Time for some reheated Saturday leftovers……
Yes, I am certainly blessed, given that I am a crossdresser. I’ve said this before and I mean it, despite the joy I have found in Kandi, if this were “curable”, I’d be the first in line for that “cure”. No doubt for me, being Kandi is a joyful experience. And while I have learned so much about humanity, so much about myself, it does add a layer of complication to life that I could do without.
Many comment to me, both publicly and privately, that I appear to be living a dream life, pass well and have it great. While I have certainly found a way to make the absolute most of who and what I am, I still frequently have my “WTF” moments. Those moments are usually dissipated by placing that wig on (usually the final part of my preparation) and seeing that smile broadly spread across my face. Or a warm greeting from a stranger or a friend. All of a sudden I realize the happiness this brings me. That may well be due to the fact that I now accept who I am, than it is to what I am doing. With the inner turmoil gone, I can see life differently now, through rose colored glasses instead of dark shades.
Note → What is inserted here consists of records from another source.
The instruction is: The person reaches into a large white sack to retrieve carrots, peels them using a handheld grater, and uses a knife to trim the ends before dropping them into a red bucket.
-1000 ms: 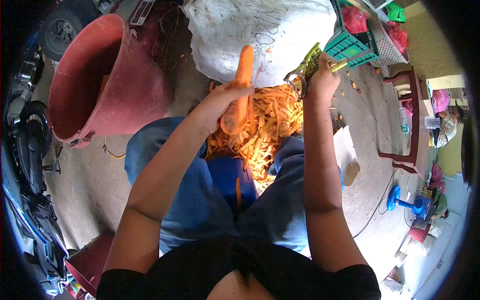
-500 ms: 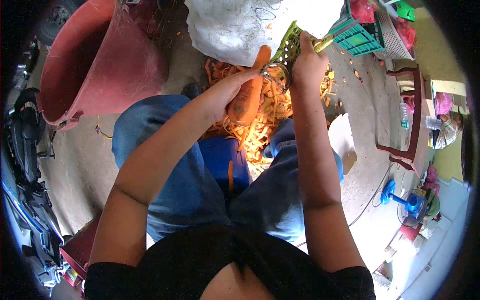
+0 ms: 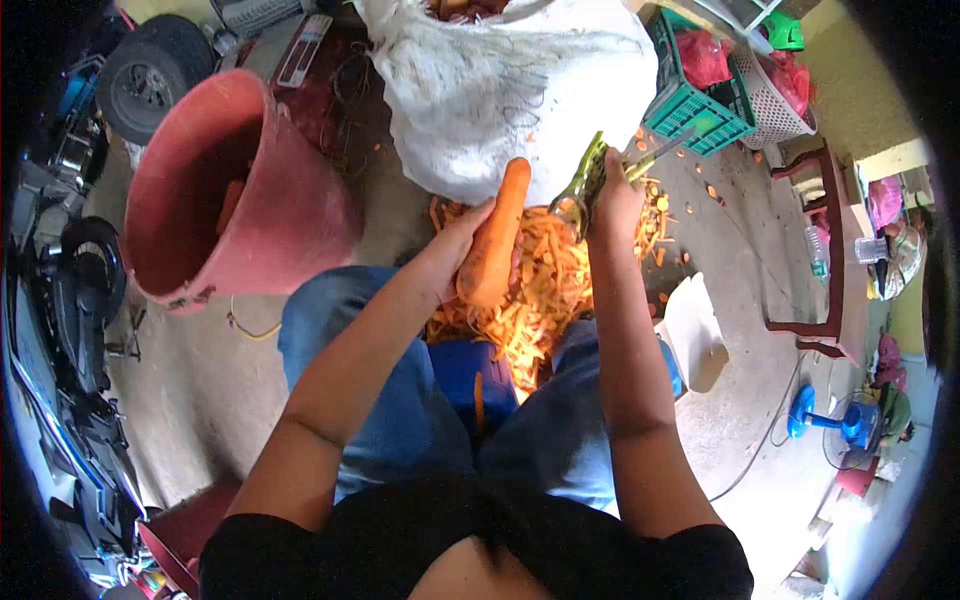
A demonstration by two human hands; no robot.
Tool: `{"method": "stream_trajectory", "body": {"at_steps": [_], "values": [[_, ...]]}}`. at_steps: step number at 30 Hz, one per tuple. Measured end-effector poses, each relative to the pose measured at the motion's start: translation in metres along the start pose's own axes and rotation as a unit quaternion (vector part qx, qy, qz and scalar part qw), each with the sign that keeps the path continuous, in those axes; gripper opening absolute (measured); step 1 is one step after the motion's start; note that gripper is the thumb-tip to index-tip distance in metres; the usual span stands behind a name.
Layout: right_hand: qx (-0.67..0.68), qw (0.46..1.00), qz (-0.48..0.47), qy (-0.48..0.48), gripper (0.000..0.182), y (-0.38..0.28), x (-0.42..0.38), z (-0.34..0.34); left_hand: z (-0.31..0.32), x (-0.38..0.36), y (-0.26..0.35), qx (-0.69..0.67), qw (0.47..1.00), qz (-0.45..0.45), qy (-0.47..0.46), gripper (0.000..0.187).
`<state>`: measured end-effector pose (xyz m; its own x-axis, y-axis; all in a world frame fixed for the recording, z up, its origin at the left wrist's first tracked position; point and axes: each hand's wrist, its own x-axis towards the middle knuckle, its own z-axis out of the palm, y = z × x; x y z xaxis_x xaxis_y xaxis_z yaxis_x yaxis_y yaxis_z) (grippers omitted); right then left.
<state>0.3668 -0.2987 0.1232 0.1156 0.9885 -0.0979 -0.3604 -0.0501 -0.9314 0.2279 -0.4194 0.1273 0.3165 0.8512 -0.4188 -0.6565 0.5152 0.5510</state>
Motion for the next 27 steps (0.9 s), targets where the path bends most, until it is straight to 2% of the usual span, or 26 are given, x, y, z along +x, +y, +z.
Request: {"method": "stream_trajectory", "body": {"at_steps": [1, 4, 6, 7, 8, 11, 12, 15, 17, 19, 23, 27], "values": [[0.004, 1.000, -0.003, 0.004, 0.023, -0.003, 0.000, 0.005, 0.003, 0.003, 0.004, -0.003, 1.000, -0.004, 0.029, 0.046], [-0.102, 0.994, 0.010, 0.040, 0.021, -0.015, -0.009, 0.023, -0.005, 0.011, 0.013, -0.008, 1.000, 0.010, -0.001, 0.044], [-0.058, 0.998, 0.021, 0.025, 0.022, -0.005, -0.003, 0.026, -0.010, 0.015, 0.018, -0.008, 1.000, 0.019, -0.016, 0.043], [-0.011, 0.999, 0.029, 0.008, 0.022, 0.001, 0.000, 0.029, -0.012, 0.016, 0.020, -0.027, 0.999, 0.033, 0.022, 0.041], [-0.054, 0.999, -0.001, -0.008, 0.020, 0.005, 0.001, 0.031, -0.014, 0.018, 0.021, -0.046, 0.996, 0.048, 0.060, 0.039], [-0.077, 0.996, 0.046, -0.029, 0.019, 0.000, -0.009, 0.044, -0.024, 0.024, 0.022, -0.065, 0.994, 0.032, 0.078, 0.041], [-0.067, 0.997, 0.012, -0.043, 0.018, 0.011, -0.006, 0.044, -0.027, 0.026, 0.022, -0.065, 0.994, 0.030, 0.078, 0.041], [-0.099, 0.993, -0.001, -0.060, 0.021, 0.011, -0.013, 0.049, -0.033, 0.029, 0.024, -0.056, 0.996, 0.031, 0.069, 0.040], [-0.114, 0.992, -0.010, -0.059, 0.020, 0.006, -0.022, 0.054, -0.029, 0.030, 0.023, -0.079, 0.992, 0.066, 0.073, 0.036], [-0.143, 0.985, -0.049, -0.078, 0.019, 0.003, -0.029, 0.054, -0.028, 0.029, 0.021, -0.083, 0.992, 0.069, 0.061, 0.036], [-0.133, 0.986, -0.047, -0.083, 0.017, -0.008, -0.046, 0.059, -0.030, 0.037, 0.013, -0.094, 0.990, 0.098, 0.042, 0.034], [-0.218, 0.959, -0.140, -0.118, 0.015, 0.003, -0.045, 0.061, -0.032, 0.037, 0.013, -0.111, 0.993, 0.036, 0.021, 0.033]]}}
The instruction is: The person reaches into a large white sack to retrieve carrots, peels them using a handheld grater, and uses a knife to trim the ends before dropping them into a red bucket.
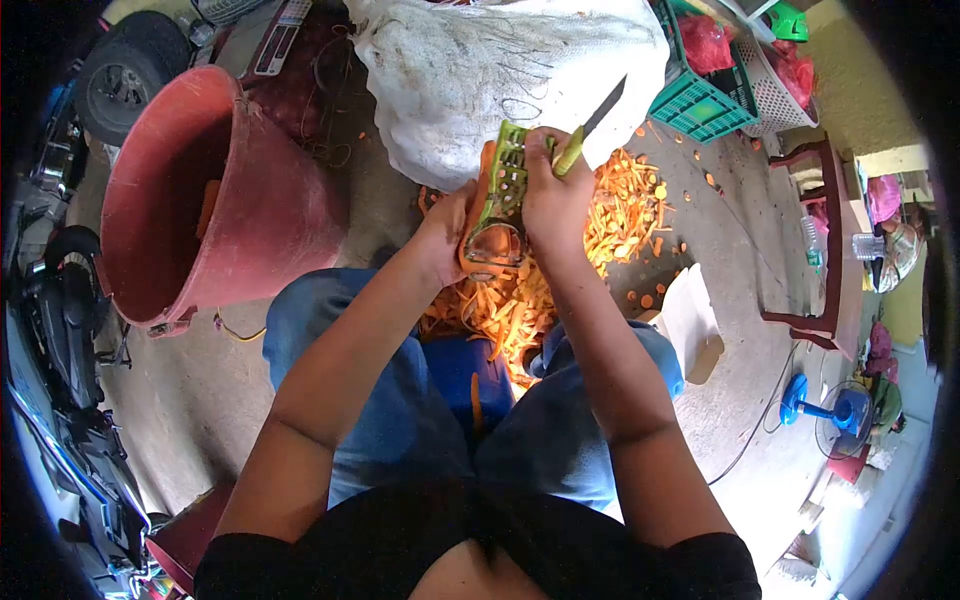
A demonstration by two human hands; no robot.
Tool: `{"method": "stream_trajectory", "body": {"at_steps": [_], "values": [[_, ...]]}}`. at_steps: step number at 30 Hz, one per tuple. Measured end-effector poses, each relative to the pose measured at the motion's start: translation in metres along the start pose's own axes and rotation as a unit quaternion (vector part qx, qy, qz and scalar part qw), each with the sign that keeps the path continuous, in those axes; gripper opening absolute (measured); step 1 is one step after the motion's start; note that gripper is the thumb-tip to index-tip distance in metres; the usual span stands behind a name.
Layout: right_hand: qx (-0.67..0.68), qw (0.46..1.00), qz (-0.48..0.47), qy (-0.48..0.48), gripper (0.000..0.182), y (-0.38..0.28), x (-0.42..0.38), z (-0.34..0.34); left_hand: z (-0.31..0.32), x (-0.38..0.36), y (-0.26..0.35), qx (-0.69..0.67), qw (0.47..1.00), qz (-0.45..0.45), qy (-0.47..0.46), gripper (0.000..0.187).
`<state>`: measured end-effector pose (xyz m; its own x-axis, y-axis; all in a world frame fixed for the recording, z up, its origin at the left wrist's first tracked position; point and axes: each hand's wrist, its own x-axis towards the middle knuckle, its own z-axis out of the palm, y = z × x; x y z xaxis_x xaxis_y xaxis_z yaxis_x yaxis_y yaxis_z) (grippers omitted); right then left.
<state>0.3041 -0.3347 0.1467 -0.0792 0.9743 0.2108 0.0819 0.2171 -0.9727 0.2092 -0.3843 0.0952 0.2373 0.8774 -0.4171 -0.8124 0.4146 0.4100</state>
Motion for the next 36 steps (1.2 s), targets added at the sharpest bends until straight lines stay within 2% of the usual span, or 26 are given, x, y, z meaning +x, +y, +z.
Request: {"method": "stream_trajectory", "body": {"at_steps": [2, 5, 7, 9, 11, 12, 13, 14, 15, 18, 19, 21, 22, 23, 26, 27, 28, 30, 32, 34, 36], "values": [[-0.005, 1.000, -0.004, 0.002, 0.014, 0.004, 0.001, 0.000, 0.019, -0.008, 0.003, 0.028, 0.998, -0.003, 0.060, 0.033], [0.039, 0.999, 0.032, -0.011, 0.014, 0.004, 0.002, -0.002, 0.022, -0.008, 0.002, -0.003, 0.998, -0.007, 0.069, 0.032], [-0.054, 0.998, -0.020, -0.006, 0.016, 0.001, -0.001, -0.002, 0.029, -0.010, 0.000, -0.007, 0.995, -0.002, 0.103, 0.031], [-0.080, 0.995, -0.049, 0.023, 0.016, 0.008, 0.002, -0.002, 0.033, -0.017, 0.002, -0.011, 0.990, 0.004, 0.139, 0.030], [-0.145, 0.979, -0.072, 0.120, 0.017, 0.023, 0.018, -0.013, 0.034, -0.024, 0.005, 0.186, 0.976, -0.092, 0.071, 0.030], [-0.130, 0.979, -0.025, 0.155, 0.019, 0.027, 0.034, -0.026, 0.035, -0.026, 0.003, 0.187, 0.976, -0.090, 0.070, 0.030], [-0.135, 0.968, 0.009, 0.210, 0.014, 0.036, 0.049, -0.039, 0.035, -0.031, -0.001, 0.206, 0.975, -0.077, 0.026, 0.034], [-0.130, 0.968, -0.001, 0.216, 0.016, 0.032, 0.056, -0.049, 0.034, -0.034, -0.004, 0.223, 0.973, -0.065, -0.017, 0.038], [-0.128, 0.963, -0.038, 0.234, 0.016, 0.028, 0.056, -0.050, 0.035, -0.035, -0.004, 0.222, 0.973, -0.065, -0.015, 0.038], [-0.070, 0.968, -0.029, 0.240, 0.016, 0.018, 0.055, -0.051, 0.042, -0.036, -0.001, 0.195, 0.976, -0.094, 0.015, 0.042], [-0.142, 0.960, -0.050, 0.235, 0.015, 0.020, 0.055, -0.052, 0.040, -0.036, -0.001, 0.195, 0.976, -0.093, 0.015, 0.042], [-0.148, 0.956, -0.057, 0.245, 0.014, 0.021, 0.056, -0.055, 0.033, -0.038, 0.000, 0.147, 0.978, -0.123, -0.080, 0.045], [-0.152, 0.953, -0.063, 0.255, 0.014, 0.022, 0.058, -0.057, 0.033, -0.042, 0.003, 0.149, 0.978, -0.122, -0.081, 0.045], [-0.180, 0.929, -0.086, 0.311, 0.013, 0.033, 0.065, -0.063, 0.034, -0.047, 0.006, 0.163, 0.975, -0.135, -0.074, 0.046], [-0.056, 0.936, 0.018, 0.347, 0.015, 0.037, 0.079, -0.091, 0.022, -0.049, 0.007, 0.165, 0.974, -0.132, -0.079, 0.045], [-0.065, 0.943, -0.036, 0.326, 0.016, 0.042, 0.082, -0.093, 0.018, -0.048, 0.007, 0.153, 0.978, -0.113, -0.091, 0.043], [-0.065, 0.943, -0.037, 0.325, 0.016, 0.032, 0.077, -0.086, 0.018, -0.046, 0.009, 0.152, 0.978, -0.113, -0.091, 0.043], [-0.047, 0.984, -0.001, 0.172, 0.022, 0.000, 0.054, -0.057, 0.019, -0.039, 0.015, 0.177, 0.981, -0.082, 0.000, 0.037], [-0.126, 0.986, -0.082, 0.070, 0.021, 0.004, 0.037, -0.032, 0.019, -0.034, 0.020, 0.162, 0.983, -0.084, -0.017, 0.034], [0.008, 1.000, 0.015, 0.016, 0.019, -0.002, 0.021, -0.011, 0.011, -0.023, 0.018, 0.087, 0.995, -0.026, 0.032, 0.033], [0.011, 1.000, 0.006, -0.006, 0.019, 0.006, 0.013, 0.001, 0.003, -0.015, 0.020, 0.073, 0.997, -0.020, 0.001, 0.032]]}}
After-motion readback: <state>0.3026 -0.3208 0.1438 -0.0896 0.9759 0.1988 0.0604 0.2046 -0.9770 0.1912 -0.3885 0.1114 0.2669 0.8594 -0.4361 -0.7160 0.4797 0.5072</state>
As I recently posted I do photograph fairly well, usually from a distance, posing to look as good as I can, as feminine as I can. But in no circumstance, not one single person, has ever mistaken me for a woman. Never. Ever. But I have done well to make that a nonissue.
It bothers me to keep this part of me secret from so many people, friends, children, family and many others. But life is just easier without complicating it with those that I love. I cherish my relationship with my children. Would they reject me if they knew? Probably not, but just as I have no interest in being my wife’s girl friend, I have no interest in my children knowing me as anyone but their “father”, the male figure in their entire lives. Would my friends reject me? Some might, most probably not. But it would certainly change the dynamic of the situation, especially since most relationships I have with my male friends have a component of sarcasm to them.
The time spent on Kandi has killed the time I used to spend on other things like reading, heavier training and/or time spent with friends. It now takes me months to get through a book now, when I used to read one a week. I know I don’t arrange as many things to do with my friends as I used to. I run daily, but in my neighborhood, while I would enjoy traveling around the area to run in the parks, downtown, etc. Running and Kandi time are huge time sponges. Love them both….
So is my life a bed of roses, so to speak? Absolutely not. But given the cards I was dealt, I’ve done pretty well with them so far. Life is certainly never boring, is it?